Japanese Prime Minister Junichiro Koizumi called on the US military to take steps to prevent criminal incidents.

"We must strongly urge that the military improve their attitude and take steps to prevent a recurrence of this sort of crime," he told reporters.

Brown is alleged to have tried to rape a woman in her car on November 2, but she fought off the attack. Police have declined to give details about the woman, but Kyodo news agency has said she was from the Philippines.

A spokesman for the US Embassy in Tokyo said the incident was being taken very seriously.

"The suspect is in US custody and we are cooperating fully with the Japanese side in the investigation," he added.

Residents of Okinawa have long resented what they see as their unfair burden in hosting 26,000 of the 48,000 US military personnel in the country as part of the US-Japan security alliance, a pillar of Tokyo's postwar foreign policy.

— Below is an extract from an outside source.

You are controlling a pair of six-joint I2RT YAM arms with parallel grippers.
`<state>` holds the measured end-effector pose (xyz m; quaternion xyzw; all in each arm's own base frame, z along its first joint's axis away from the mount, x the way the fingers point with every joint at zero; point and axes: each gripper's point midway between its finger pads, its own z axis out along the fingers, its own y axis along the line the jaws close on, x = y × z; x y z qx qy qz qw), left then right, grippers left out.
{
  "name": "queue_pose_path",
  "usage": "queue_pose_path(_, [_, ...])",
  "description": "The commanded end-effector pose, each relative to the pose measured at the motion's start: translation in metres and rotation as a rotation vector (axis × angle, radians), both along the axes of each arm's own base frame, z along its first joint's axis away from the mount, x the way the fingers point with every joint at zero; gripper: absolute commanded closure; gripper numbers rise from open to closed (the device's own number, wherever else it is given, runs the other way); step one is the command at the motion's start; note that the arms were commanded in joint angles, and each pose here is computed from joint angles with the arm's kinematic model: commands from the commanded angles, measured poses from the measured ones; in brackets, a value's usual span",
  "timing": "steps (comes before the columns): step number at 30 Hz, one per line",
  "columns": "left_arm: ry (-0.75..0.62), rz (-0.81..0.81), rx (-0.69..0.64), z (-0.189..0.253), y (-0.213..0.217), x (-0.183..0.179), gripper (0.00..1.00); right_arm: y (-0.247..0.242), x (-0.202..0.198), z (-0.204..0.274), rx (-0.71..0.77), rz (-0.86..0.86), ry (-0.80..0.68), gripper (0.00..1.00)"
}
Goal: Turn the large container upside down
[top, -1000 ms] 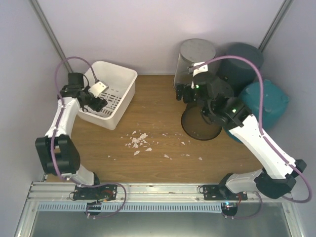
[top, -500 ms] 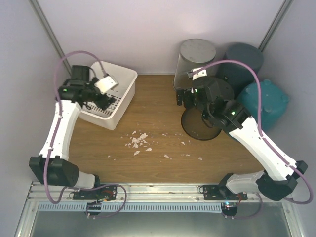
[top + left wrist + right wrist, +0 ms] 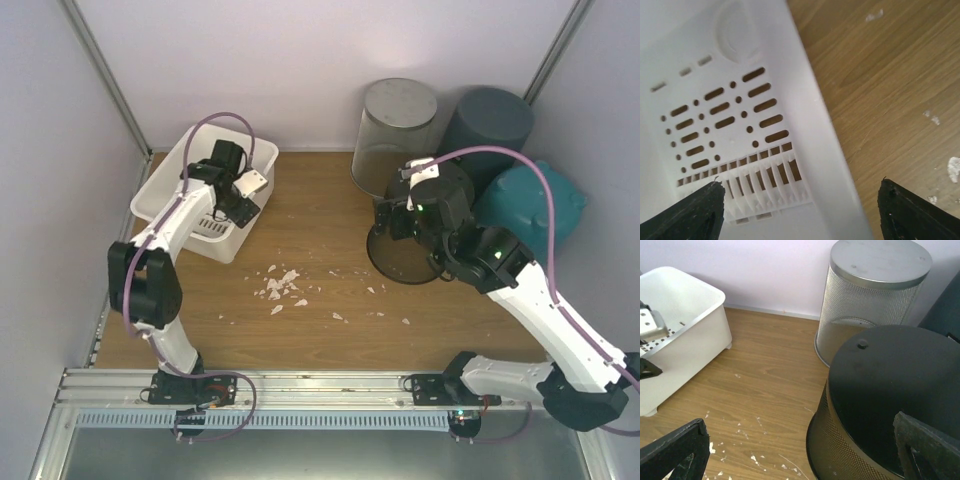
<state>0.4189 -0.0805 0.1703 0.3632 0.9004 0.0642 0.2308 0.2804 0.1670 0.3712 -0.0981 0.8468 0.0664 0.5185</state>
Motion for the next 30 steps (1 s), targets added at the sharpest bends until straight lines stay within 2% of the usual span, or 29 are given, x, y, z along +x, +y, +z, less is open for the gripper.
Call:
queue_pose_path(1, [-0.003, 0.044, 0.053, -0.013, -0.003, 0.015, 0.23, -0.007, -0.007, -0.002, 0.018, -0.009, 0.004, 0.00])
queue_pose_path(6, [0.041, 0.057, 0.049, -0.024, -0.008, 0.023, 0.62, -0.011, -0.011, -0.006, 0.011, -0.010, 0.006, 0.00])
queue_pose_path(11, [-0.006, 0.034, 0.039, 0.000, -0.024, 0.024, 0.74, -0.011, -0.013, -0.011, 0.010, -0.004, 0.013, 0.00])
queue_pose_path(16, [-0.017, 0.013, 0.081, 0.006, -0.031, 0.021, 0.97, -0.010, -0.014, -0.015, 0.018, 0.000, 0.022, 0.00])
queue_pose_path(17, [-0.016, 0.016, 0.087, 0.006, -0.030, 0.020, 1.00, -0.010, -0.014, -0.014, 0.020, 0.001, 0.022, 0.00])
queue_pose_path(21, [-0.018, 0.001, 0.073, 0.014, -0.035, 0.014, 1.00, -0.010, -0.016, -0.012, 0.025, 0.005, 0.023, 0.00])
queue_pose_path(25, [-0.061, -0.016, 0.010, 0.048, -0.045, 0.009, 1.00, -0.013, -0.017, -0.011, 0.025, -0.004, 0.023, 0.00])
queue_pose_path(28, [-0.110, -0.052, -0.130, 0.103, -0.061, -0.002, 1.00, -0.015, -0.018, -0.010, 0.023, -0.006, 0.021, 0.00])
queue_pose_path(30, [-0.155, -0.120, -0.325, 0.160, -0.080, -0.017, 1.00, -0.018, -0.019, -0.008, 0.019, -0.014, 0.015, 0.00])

Incidents involving the US military, including the notorious 1995 rape of a 12-year-old Japanese girl by three servicemen, have fanned resentment and prompted calls to shift the troops elsewhere or reduce them, which the central government -- anxious to avoid ruffling ties -- is in general keen to avoid.

In March this year, US airman Timothy Woodland was found guilty of raping a Japanese woman in June 2001 and sentenced to 32 months in a Japanese jail.

The rape, and Washington's delay in surrendering Woodland to Japanese authorities, soured relations between the two nations and reignited calls for a revision of the Status of Forces Agreement, which governs the conduct of US military in Japan.